Rotation Model

This page is the maintainer-facing description of the rotation state machine and invariants. For the operator runbook see Operations: Rotation .

Principles

Rotation is driven by OpenBao Transit key versions and Kubernetes KMS v2 key_id.

The plugin does not rotate the Transit key. Rotation is a platform operation and Kubernetes data migration is an operator-controlled operation. This split keeps the plugin’s permission surface narrow and keeps key-management decisions inside the platform’s existing change-control path.
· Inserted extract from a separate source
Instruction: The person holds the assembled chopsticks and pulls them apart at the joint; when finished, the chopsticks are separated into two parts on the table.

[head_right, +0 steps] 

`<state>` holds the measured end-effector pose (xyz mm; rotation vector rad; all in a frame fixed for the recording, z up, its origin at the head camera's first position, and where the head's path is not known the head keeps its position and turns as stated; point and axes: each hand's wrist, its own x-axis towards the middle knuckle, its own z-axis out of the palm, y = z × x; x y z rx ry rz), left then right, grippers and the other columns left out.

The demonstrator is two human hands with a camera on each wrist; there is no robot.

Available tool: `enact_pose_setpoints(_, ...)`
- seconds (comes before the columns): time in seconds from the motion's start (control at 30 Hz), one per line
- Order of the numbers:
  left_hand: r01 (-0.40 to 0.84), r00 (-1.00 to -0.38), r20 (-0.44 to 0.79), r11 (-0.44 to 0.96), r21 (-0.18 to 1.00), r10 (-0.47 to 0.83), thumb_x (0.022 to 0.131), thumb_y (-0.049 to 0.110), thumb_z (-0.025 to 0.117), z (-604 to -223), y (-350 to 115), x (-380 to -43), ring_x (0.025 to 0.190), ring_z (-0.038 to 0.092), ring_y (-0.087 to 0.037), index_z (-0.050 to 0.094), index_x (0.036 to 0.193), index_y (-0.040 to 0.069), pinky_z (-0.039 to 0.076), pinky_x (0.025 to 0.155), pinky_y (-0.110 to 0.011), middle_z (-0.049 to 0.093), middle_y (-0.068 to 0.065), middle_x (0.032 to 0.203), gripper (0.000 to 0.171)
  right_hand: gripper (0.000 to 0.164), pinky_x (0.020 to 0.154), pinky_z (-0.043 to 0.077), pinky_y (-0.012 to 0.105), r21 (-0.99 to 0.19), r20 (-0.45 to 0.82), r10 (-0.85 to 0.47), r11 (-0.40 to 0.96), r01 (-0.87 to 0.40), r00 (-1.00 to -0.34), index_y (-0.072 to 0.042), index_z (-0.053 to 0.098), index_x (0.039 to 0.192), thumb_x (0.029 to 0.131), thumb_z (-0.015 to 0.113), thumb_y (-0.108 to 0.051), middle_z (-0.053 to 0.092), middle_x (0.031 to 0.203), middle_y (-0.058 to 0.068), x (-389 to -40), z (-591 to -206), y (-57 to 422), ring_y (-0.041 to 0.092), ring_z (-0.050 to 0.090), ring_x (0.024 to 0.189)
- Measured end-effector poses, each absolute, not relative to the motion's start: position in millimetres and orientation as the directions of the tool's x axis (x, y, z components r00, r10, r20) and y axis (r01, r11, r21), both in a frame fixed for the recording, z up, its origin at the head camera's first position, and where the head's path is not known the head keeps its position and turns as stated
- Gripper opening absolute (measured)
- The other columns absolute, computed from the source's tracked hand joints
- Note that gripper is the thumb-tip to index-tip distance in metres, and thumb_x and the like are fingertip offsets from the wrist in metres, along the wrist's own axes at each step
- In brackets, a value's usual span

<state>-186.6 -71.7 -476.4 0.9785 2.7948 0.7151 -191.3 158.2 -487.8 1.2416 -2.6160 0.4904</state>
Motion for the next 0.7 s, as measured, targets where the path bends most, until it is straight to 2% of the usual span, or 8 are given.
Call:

Kubernetes recommends rotating KEKs at least every 90 days and explains that KMS v2 uses key_id changes to determine when data may be stale.

State Machine

stateDiagram-v2
    [*] --> ObservedOld
    ObservedOld --> NewVersionObserved: Transit latest version increases
    NewVersionObserved --> PendingStability: first successful observation
    PendingStability --> PendingStability: successful observation count below threshold
    PendingStability --> PendingActivationDelay: stable observation threshold met
    PendingActivationDelay --> Active: activation delay elapsed
    Active --> RetiredAfterMigration: operator migration evidence retained

    NewVersionObserved --> Rejected: metadata inconsistent
    PendingStability --> Rejected: version rollback or probe failure
    PendingActivationDelay --> Rejected: metadata stale or inconsistent
    Rejected --> ObservedOld: operator resolves or DR mode selected
  

End-to-end flow:

sequenceDiagram
    participant Operator as platform operator
    participant Bao as OpenBao Transit
    participant Watcher as plugin key watcher
    participant Status as status cache
    participant API as kube-apiserver

    Operator->>Bao: rotate Transit key
    Watcher->>Bao: read key metadata
    Bao-->>Watcher: latest version increased
    Watcher->>Watcher: require stable observations
    Watcher->>Watcher: wait activationDelay
    Watcher->>Watcher: compute opaque Kubernetes key_id
    Watcher->>Status: publish new active key_id
    API->>Status: observe changed Status.key_id
    API->>API: mark older encrypted data stale
    Operator->>API: run storage migration / resource rewrite
    Operator->>Watcher: collect local verify-rotation preflight
    Operator->>Bao: consider min_decryption_version only after independent rewrite and backup evidence
  

Avoiding Key ID Flip-Flop

The plugin must not flip-flop between key_id values during rotation. Recommended controls:

  • require a stable observation count (rotation.requireStableObservationCount),
  • require an activation delay (rotation.activationDelay),
  • reject apparent version rollback unless disaster-recovery mode is explicitly enabled,
  • keep old snapshots in the registry for decrypt,
  • do not promote a key while OpenBao metadata is stale or inconsistent,
  • do not promote when Transit metadata read fails,
  • retain complete intermediate Transit version metadata as decrypt-only historical snapshots if a node observes latest_version jump over one or more versions,
  • fail closed when an observed latest_version jump is missing intermediate Transit version creation metadata,
  • do not promote based on an encrypt response.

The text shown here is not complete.